Assignment:
Give back the full listing that follows exactly as it reads.

Supplied data:
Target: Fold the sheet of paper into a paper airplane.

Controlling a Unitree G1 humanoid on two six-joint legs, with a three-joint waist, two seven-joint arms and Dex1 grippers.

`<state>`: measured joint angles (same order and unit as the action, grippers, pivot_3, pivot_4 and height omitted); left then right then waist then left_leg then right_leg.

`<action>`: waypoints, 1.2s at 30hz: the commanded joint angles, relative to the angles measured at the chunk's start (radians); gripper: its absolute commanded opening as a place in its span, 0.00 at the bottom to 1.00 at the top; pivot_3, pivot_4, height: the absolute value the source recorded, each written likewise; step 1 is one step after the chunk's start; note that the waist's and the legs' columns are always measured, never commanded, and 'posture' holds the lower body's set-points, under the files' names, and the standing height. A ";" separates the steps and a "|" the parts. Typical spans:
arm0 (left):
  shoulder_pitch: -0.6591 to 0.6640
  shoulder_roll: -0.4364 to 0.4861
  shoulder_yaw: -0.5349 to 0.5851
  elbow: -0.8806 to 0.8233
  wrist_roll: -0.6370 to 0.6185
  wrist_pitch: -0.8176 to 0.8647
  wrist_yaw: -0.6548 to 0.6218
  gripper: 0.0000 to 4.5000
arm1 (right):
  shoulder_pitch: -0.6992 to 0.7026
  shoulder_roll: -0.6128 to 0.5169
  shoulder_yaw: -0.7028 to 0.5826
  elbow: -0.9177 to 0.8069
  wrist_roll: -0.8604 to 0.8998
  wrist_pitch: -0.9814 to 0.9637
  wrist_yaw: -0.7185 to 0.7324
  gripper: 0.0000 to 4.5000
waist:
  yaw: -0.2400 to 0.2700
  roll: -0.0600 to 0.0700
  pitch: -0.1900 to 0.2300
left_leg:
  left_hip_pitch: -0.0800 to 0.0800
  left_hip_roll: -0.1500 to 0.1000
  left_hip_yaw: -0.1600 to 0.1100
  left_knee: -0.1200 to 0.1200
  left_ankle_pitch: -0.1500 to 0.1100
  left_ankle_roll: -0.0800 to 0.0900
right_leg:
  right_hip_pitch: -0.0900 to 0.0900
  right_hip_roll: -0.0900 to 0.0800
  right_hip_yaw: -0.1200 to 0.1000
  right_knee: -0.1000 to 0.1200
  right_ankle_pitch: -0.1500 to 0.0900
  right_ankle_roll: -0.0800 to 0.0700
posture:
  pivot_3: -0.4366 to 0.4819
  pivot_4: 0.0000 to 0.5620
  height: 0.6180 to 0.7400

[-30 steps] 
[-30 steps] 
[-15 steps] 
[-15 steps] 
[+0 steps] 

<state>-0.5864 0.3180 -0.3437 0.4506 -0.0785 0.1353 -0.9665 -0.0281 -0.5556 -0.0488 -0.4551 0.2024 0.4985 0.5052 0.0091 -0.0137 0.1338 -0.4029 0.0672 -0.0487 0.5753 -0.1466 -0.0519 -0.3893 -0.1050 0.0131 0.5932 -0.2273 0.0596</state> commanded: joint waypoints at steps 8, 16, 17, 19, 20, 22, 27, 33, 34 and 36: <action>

Answer to the problem:
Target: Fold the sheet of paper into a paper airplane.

Controlling a Unitree G1 humanoid on two six-joint legs, with a three-joint waist, two seven-joint arms and Dex1 grippers.

`<state>`: measured joint angles (same order and unit as the action, grippers, pivot_3, pivot_4 and height omitted); left then right then waist then left_leg then right_leg.

`<action>`: waypoints, 1.2s at 30hz: the commanded joint angles, relative to the angles measured at the chunk's start (radians); gripper: its absolute commanded opening as a place in its span, 0.00 at the bottom to 1.00 at the top; pivot_3, pivot_4, height: the absolute value the source recorded, each written likewise; step 1 is one step after the chunk's start; note that the waist's and the legs' columns are always measured, never commanded, and 'posture' holds the lower body's set-points, under the files' names, and the standing height. A ";" separates the steps and a "|" the parts. Typical spans:
arm0 (left):
  shoulder_pitch: -0.6591 to 0.6640
  shoulder_roll: -0.4364 to 0.4861
  shoulder_yaw: -0.5349 to 0.5851
  elbow: -0.8806 to 0.8233
  wrist_roll: -0.6370 to 0.6185
  wrist_pitch: -0.8176 to 0.8647
  wrist_yaw: -0.6548 to 0.6218
  gripper: 0.0000 to 4.5000
arm1 (right):
  shoulder_pitch: -0.6992 to 0.7026
  shoulder_roll: -0.6128 to 0.5169
  shoulder_yaw: -0.7028 to 0.5826
  elbow: -0.9177 to 0.8069
  wrist_roll: -0.8604 to 0.8998
  wrist_pitch: -0.9814 to 0.9637
  wrist_yaw: -0.7185 to 0.7324
  gripper: 0.0000 to 4.5000
waist:
  yaw: -0.2400 to 0.2700
  roll: -0.0600 to 0.0700
  pitch: -0.1900 to 0.2300
left_leg:
  left_hip_pitch: -0.0800 to 0.0800
  left_hip_roll: -0.1500 to 0.1000
  left_hip_yaw: -0.1600 to 0.1100
  left_knee: -0.1200 to 0.1200
  left_ankle_pitch: -0.1500 to 0.1100
  left_ankle_roll: -0.0800 to 0.0900
right_leg:
  right_hip_pitch: -0.0900 to 0.0900
  right_hip_roll: -0.0900 to 0.0800
  right_hip_yaw: -0.1200 to 0.1000
  right_knee: -0.1000 to 0.1200
  right_ankle_pitch: -0.1500 to 0.0900
  right_ankle_roll: -0.0800 to 0.0700
posture:
  pivot_3: -0.4366 to 0.4819
  pivot_4: 0.0000 to 0.5620
  height: 0.6180 to 0.7400

[-30 steps] 
[-30 steps] 
[-15 steps] 
[-15 steps] 
[+0 steps] 

<state>-0.5864 0.3180 -0.3437 0.4506 -0.0785 0.1353 -0.9665 -0.0281 -0.5556 -0.0488 -0.4551 0.2024 0.4985 0.5052 0.0091 -0.0137 0.1338 -0.4029 0.0672 -0.0487 0.5753 -0.1466 -0.0519 -0.3893 -0.1050 0.0131 0.5932 -0.2273 0.0596</state> commanded: joint waypoints at steps 8, 16, 17, 19, 20, 22, 27, 33, 34 and 36: <action>

This exercise has nothing more to it.